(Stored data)
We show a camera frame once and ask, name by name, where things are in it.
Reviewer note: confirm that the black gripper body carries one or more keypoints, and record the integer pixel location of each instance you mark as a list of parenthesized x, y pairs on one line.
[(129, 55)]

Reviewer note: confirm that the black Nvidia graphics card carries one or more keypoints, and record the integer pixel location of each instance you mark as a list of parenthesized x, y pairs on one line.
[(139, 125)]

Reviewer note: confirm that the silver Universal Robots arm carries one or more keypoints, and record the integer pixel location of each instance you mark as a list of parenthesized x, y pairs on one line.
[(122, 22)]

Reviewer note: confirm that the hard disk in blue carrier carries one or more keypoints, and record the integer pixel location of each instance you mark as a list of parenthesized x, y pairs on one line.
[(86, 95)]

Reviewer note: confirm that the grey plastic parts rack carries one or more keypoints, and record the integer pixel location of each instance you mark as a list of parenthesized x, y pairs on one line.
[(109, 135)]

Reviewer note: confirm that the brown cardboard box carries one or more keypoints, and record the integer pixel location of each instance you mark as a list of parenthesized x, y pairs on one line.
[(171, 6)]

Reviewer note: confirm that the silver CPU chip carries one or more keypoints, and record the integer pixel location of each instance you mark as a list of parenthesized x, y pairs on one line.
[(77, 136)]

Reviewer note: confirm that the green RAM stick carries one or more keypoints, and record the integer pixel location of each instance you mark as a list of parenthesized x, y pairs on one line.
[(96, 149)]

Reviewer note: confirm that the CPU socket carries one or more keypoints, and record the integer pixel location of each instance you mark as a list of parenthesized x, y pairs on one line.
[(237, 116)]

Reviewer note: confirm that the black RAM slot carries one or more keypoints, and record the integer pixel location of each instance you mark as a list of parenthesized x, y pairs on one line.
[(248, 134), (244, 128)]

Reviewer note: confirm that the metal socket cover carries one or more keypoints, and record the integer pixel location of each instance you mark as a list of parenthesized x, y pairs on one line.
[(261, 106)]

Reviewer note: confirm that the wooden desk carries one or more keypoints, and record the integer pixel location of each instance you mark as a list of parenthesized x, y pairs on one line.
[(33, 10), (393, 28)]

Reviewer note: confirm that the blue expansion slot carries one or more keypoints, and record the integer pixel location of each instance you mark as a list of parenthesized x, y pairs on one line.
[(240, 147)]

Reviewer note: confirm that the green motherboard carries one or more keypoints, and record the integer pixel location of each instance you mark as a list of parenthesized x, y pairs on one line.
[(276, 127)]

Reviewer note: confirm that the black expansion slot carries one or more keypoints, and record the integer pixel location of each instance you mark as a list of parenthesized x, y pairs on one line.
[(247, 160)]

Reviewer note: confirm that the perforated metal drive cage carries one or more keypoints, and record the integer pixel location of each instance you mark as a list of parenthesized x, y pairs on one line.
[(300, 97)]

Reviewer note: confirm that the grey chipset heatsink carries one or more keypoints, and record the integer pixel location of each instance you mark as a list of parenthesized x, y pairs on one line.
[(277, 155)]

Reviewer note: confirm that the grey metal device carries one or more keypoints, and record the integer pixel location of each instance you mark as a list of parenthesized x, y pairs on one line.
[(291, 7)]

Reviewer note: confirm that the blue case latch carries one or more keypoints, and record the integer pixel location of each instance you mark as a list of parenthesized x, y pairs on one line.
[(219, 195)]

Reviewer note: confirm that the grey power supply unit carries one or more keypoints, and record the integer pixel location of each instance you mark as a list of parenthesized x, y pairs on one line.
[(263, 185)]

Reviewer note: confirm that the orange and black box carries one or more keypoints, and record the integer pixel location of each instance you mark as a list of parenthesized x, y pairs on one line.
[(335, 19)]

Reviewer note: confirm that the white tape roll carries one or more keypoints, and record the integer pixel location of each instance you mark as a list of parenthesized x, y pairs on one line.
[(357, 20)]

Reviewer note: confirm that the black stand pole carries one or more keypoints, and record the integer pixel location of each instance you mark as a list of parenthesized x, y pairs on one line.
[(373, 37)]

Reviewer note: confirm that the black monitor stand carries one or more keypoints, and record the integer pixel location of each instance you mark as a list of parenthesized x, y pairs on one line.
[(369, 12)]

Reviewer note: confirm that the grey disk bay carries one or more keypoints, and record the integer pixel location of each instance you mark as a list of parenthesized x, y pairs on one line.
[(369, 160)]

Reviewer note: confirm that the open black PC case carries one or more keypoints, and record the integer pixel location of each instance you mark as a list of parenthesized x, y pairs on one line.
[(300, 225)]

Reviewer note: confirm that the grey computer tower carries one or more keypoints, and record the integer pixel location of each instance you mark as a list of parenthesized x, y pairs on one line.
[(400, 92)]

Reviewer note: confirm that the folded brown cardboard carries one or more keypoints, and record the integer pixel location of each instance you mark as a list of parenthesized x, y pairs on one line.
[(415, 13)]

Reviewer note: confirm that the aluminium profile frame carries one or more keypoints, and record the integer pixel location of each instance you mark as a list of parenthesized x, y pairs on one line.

| DESCRIPTION OF THE TASK |
Beginning with the first line and ending with the last, restate the data word for word.

| EXERCISE ANSWER |
We show a camera frame once and ask, name by name, where things are in it.
Reviewer note: confirm that the black gripper body carries one or more keypoints, and record the integer pixel location of each instance you mark as a list of parenthesized x, y pairs on one line.
[(129, 55)]

Reviewer note: confirm that the black Nvidia graphics card carries one or more keypoints, and record the integer pixel location of each instance you mark as a list of parenthesized x, y pairs on one line.
[(139, 125)]

Reviewer note: confirm that the silver Universal Robots arm carries one or more keypoints, and record the integer pixel location of each instance you mark as a list of parenthesized x, y pairs on one line.
[(122, 22)]

Reviewer note: confirm that the hard disk in blue carrier carries one or more keypoints, and record the integer pixel location of each instance you mark as a list of parenthesized x, y pairs on one line.
[(86, 95)]

Reviewer note: confirm that the grey plastic parts rack carries one or more keypoints, and record the integer pixel location of each instance you mark as a list of parenthesized x, y pairs on one line.
[(109, 135)]

Reviewer note: confirm that the brown cardboard box carries one or more keypoints, and record the integer pixel location of each instance you mark as a list of parenthesized x, y pairs on one line.
[(171, 6)]

Reviewer note: confirm that the silver CPU chip carries one or more keypoints, and record the integer pixel location of each instance you mark as a list of parenthesized x, y pairs on one line.
[(77, 136)]

Reviewer note: confirm that the green RAM stick carries one or more keypoints, and record the integer pixel location of each instance you mark as a list of parenthesized x, y pairs on one line.
[(96, 149)]

Reviewer note: confirm that the CPU socket carries one or more keypoints, and record the integer pixel location of each instance you mark as a list of parenthesized x, y pairs on one line.
[(237, 116)]

Reviewer note: confirm that the black RAM slot carries one or more keypoints, and record the integer pixel location of each instance you mark as a list of parenthesized x, y pairs on one line.
[(248, 134), (244, 128)]

Reviewer note: confirm that the metal socket cover carries one or more keypoints, and record the integer pixel location of each instance you mark as a list of parenthesized x, y pairs on one line.
[(261, 106)]

Reviewer note: confirm that the wooden desk carries one or more keypoints, and record the integer pixel location of each instance you mark as a list of parenthesized x, y pairs on one line.
[(33, 10), (393, 28)]

Reviewer note: confirm that the blue expansion slot carries one or more keypoints, and record the integer pixel location of each instance you mark as a list of parenthesized x, y pairs on one line.
[(240, 147)]

Reviewer note: confirm that the green motherboard carries one or more keypoints, and record the integer pixel location of each instance you mark as a list of parenthesized x, y pairs on one line.
[(276, 127)]

Reviewer note: confirm that the black expansion slot carries one or more keypoints, and record the integer pixel location of each instance you mark as a list of parenthesized x, y pairs on one line.
[(247, 160)]

Reviewer note: confirm that the perforated metal drive cage carries one or more keypoints, and record the integer pixel location of each instance you mark as a list of parenthesized x, y pairs on one line.
[(300, 97)]

Reviewer note: confirm that the grey chipset heatsink carries one or more keypoints, and record the integer pixel location of each instance you mark as a list of parenthesized x, y pairs on one line.
[(277, 155)]

Reviewer note: confirm that the grey metal device carries one or more keypoints, and record the integer pixel location of each instance you mark as a list of parenthesized x, y pairs on one line.
[(291, 7)]

Reviewer note: confirm that the blue case latch carries one or more keypoints, and record the integer pixel location of each instance you mark as a list of parenthesized x, y pairs on one line.
[(219, 195)]

Reviewer note: confirm that the grey power supply unit carries one or more keypoints, and record the integer pixel location of each instance you mark as a list of parenthesized x, y pairs on one line.
[(263, 185)]

Reviewer note: confirm that the orange and black box carries one or more keypoints, and record the integer pixel location of each instance you mark as a list of parenthesized x, y pairs on one line.
[(335, 19)]

Reviewer note: confirm that the white tape roll carries one or more keypoints, and record the integer pixel location of each instance you mark as a list of parenthesized x, y pairs on one line.
[(357, 20)]

Reviewer note: confirm that the black stand pole carries one or more keypoints, and record the integer pixel location of each instance you mark as a list of parenthesized x, y pairs on one line.
[(373, 37)]

Reviewer note: confirm that the black monitor stand carries one or more keypoints, and record the integer pixel location of each instance you mark as a list of parenthesized x, y pairs on one line.
[(369, 12)]

Reviewer note: confirm that the grey disk bay carries one or more keypoints, and record the integer pixel location of each instance you mark as a list of parenthesized x, y pairs on one line.
[(369, 160)]

Reviewer note: confirm that the open black PC case carries one or more keypoints, and record the integer pixel location of each instance you mark as a list of parenthesized x, y pairs on one line.
[(300, 225)]

Reviewer note: confirm that the grey computer tower carries one or more keypoints, and record the integer pixel location of each instance you mark as a list of parenthesized x, y pairs on one line.
[(400, 92)]

Reviewer note: confirm that the folded brown cardboard carries one or more keypoints, and record the integer pixel location of each instance you mark as a list of parenthesized x, y pairs on one line.
[(415, 13)]

Reviewer note: confirm that the aluminium profile frame carries one or more keypoints, and record the integer pixel location of each instance you mark as a list of parenthesized x, y pairs on one line.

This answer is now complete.